Liu S S, Carpenter R L, Mackey D C, Thirlby R C, Rupp S M, Shine T S, Feinglass N G, Metzger P P, Fulmer J T, Smith S L
Department of Anesthesiology, Virginia Mason Medical Center, Seattle, Washington 98111, USA.
Anesthesiology. 1995 Oct;83(4):757-65. doi: 10.1097/00000542-199510000-00015.
Choice of perioperative analgesia may affect the rate of recovery of gastrointestinal function and thus duration and cost of hospitalization after colonic surgery.
Fifty-four patients undergoing partial colectomy surgery were randomized into four groups. All groups received a standardized general anesthetic. Group MB received a preoperative bolus of epidural bupivacaine and morphine followed by an infusion of morphine and bupivacaine. Group M received a preoperative bolus of epidural morphine followed by an infusion of morphine. Group B received a preoperative bolus of bupivacaine followed by an infusion of bupivacaine. Group P received a preoperative bolus of intravenous morphine followed by intravenous patient-controlled morphine postoperatively. All patients participated in a standardized recovery program to minimize the influence of nonanalgesic factors on recovery of gastrointestinal function. All epidural groups were double-blinded. All patients were deemed ready for discharge according to prospectively defined criteria.
Groups B and MB reported superior analgesia with activity (P < 0.01). Group M had a greater incidence of pruritus (P < 0.05). Group B had a greater incidence of orthostatic hypotension (P = 0.04). Groups B and MB recovered gastrointestinal function and fulfilled discharge criteria approximately 1.5 days earlier than groups M and P (P < 0.005).

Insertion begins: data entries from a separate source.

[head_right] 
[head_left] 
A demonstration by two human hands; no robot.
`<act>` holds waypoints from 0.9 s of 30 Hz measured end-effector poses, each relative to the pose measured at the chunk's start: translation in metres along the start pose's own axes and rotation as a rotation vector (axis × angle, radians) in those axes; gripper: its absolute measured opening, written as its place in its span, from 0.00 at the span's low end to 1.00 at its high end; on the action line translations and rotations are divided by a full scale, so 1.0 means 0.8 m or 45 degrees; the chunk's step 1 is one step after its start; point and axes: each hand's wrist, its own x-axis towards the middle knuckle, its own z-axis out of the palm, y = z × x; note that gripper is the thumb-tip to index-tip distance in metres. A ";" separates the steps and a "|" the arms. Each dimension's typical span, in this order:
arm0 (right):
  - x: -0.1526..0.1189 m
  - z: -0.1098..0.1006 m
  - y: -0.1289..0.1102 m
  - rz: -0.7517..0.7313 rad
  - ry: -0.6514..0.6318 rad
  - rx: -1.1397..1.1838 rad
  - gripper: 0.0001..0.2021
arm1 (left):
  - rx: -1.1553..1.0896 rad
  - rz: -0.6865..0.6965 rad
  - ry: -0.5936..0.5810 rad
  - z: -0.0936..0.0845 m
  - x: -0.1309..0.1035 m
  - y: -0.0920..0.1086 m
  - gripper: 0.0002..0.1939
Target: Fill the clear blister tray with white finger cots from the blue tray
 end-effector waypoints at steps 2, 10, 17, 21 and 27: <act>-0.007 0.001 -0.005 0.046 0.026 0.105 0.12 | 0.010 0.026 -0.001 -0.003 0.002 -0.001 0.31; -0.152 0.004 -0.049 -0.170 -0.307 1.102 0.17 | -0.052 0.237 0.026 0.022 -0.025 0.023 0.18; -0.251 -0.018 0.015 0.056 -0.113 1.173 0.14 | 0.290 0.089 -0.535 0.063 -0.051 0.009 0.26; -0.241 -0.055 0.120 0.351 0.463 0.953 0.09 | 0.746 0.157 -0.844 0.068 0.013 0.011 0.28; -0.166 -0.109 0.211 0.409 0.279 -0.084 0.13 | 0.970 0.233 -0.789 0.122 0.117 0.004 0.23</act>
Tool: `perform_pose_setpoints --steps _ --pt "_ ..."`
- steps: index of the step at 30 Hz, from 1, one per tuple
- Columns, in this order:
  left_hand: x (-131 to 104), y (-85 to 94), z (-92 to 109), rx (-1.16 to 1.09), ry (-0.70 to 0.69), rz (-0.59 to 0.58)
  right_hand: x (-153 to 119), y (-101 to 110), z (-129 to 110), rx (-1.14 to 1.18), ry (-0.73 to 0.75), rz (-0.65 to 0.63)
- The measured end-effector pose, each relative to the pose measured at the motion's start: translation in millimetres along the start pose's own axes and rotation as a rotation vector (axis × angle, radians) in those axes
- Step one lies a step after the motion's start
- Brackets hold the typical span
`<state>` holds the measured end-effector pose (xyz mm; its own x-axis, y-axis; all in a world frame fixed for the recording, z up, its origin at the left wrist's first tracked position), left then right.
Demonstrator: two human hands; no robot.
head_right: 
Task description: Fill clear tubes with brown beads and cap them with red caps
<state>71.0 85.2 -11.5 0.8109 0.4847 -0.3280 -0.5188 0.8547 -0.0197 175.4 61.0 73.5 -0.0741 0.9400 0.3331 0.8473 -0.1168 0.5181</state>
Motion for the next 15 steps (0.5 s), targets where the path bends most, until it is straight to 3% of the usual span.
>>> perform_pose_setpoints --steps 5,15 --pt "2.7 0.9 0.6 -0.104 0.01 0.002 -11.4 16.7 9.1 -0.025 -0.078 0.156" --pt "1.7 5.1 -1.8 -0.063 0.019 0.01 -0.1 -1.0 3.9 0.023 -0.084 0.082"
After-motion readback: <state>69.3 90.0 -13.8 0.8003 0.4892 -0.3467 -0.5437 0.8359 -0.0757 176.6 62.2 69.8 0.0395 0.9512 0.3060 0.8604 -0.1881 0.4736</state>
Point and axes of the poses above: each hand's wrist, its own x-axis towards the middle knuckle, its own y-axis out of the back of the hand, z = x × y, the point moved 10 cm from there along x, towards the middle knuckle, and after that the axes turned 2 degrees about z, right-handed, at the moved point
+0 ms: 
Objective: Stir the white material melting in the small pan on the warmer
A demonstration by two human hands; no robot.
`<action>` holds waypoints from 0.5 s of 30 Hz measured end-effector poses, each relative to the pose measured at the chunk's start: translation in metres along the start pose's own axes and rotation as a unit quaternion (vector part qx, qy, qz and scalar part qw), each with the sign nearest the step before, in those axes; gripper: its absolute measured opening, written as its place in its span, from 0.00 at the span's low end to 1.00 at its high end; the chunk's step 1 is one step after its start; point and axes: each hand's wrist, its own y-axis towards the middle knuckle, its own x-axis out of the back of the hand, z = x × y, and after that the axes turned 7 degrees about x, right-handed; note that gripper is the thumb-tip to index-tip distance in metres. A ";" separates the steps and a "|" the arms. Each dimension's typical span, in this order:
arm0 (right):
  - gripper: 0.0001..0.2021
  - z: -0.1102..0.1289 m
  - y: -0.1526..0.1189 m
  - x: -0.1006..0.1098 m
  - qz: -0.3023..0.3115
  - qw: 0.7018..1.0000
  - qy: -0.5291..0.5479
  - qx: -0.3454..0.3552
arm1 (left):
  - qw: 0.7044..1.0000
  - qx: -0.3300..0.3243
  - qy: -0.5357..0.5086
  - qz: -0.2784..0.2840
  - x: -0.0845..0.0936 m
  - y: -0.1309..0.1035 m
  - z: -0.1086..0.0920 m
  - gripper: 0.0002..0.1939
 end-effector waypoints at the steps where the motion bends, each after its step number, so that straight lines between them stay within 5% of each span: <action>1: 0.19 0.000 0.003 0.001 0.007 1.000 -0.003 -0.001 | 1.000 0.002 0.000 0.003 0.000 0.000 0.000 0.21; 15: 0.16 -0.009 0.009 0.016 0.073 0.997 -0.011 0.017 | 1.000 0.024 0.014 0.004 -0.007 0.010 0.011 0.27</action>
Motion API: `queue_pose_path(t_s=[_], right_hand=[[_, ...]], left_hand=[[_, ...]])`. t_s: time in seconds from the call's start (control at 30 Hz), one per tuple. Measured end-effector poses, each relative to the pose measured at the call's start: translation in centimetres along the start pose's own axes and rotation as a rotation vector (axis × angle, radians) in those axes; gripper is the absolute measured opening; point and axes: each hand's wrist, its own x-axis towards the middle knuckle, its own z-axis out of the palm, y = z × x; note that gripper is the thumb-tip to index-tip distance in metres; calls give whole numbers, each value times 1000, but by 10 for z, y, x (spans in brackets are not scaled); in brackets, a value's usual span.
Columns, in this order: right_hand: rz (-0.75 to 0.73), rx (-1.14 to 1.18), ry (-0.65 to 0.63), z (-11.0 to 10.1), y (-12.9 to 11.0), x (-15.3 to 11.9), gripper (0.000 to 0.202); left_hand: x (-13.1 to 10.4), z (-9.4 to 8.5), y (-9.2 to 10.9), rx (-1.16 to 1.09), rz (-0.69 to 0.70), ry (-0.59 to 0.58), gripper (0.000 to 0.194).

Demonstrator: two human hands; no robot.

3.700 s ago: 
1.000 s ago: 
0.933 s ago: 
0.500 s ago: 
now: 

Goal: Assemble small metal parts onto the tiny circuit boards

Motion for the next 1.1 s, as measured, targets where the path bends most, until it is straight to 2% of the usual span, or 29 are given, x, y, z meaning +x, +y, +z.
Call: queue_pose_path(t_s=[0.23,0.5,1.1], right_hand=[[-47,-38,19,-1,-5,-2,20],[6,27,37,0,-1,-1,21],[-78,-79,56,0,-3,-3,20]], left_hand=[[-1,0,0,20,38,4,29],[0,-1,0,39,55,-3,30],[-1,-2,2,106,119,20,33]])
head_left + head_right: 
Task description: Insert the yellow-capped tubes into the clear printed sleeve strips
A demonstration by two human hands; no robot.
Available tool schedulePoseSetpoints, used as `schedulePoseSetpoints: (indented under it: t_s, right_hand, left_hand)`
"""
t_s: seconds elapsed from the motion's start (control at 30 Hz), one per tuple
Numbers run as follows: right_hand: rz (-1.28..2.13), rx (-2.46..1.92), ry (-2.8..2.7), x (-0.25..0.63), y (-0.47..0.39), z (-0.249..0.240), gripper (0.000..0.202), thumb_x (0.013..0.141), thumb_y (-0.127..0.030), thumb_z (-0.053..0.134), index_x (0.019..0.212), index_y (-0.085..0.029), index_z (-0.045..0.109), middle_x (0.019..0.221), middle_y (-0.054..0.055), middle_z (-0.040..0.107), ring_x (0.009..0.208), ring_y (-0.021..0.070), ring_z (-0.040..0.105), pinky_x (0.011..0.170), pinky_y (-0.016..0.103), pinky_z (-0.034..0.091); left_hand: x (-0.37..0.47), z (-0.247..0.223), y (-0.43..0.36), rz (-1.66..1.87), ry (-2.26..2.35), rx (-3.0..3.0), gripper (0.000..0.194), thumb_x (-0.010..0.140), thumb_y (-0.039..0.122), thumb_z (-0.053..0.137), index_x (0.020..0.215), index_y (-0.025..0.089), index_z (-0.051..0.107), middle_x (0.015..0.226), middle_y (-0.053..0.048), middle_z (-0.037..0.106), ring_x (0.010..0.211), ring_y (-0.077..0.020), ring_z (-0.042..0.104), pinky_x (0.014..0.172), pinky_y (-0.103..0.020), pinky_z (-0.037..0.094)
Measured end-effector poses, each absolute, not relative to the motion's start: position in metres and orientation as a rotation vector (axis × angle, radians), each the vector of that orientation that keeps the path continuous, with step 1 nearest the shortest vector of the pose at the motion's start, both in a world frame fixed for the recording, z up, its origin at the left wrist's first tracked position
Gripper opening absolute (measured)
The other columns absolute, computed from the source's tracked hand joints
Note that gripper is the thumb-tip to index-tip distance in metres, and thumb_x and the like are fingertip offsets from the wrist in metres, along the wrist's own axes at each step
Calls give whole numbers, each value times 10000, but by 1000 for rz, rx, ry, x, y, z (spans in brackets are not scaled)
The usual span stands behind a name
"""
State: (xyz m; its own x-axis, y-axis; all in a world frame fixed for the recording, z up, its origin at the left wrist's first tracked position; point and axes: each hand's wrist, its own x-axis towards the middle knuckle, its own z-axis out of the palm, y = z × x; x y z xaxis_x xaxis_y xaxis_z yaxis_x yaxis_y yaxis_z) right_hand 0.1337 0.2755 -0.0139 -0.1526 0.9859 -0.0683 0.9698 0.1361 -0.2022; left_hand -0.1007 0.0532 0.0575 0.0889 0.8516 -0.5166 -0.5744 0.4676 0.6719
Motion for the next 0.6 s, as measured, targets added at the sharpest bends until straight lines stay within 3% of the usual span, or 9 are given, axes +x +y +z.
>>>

Epidural analgesia with bupivacaine and morphine provided the best balance of analgesia and side effects while accelerating postoperative recovery of gastrointestinal function and time to fulfillment of discharge criteria after colon surgery in relatively healthy patients within the context of a multimodal recovery program.
围手术期镇痛的选择可能会影响胃肠功能的恢复速度,进而影响结肠手术后的住院时间和费用。
54例行部分结肠切除术的患者被随机分为四组。所有组均接受标准化全身麻醉。MB组术前给予硬膜外布比卡因和吗啡推注,随后输注吗啡和布比卡因。M组术前给予硬膜外吗啡推注,随后输注吗啡。B组术前给予布比卡因推注,随后输注布比卡因。P组术前给予静脉注射吗啡推注,术后给予静脉自控吗啡。所有患者均参与标准化康复计划,以尽量减少非镇痛因素对胃肠功能恢复的影响。所有硬膜外组均为双盲。所有患者均根据前瞻性定义的标准被认为可以出院。
B组和MB组在活动时的镇痛效果更佳(P < 0.01)。M组瘙痒发生率更高(P < 0.05)。B组直立性低血压发生率更高(P = 0.04)。B组和MB组胃肠功能恢复并达到出院标准的时间比M组和P组早约1.5天(P < 0.005)。
在多模式康复计划的背景下,对于相对健康的患者,布比卡因和吗啡硬膜外镇痛在镇痛和副作用之间提供了最佳平衡,同时加速了结肠手术后胃肠功能的术后恢复以及达到出院标准的时间。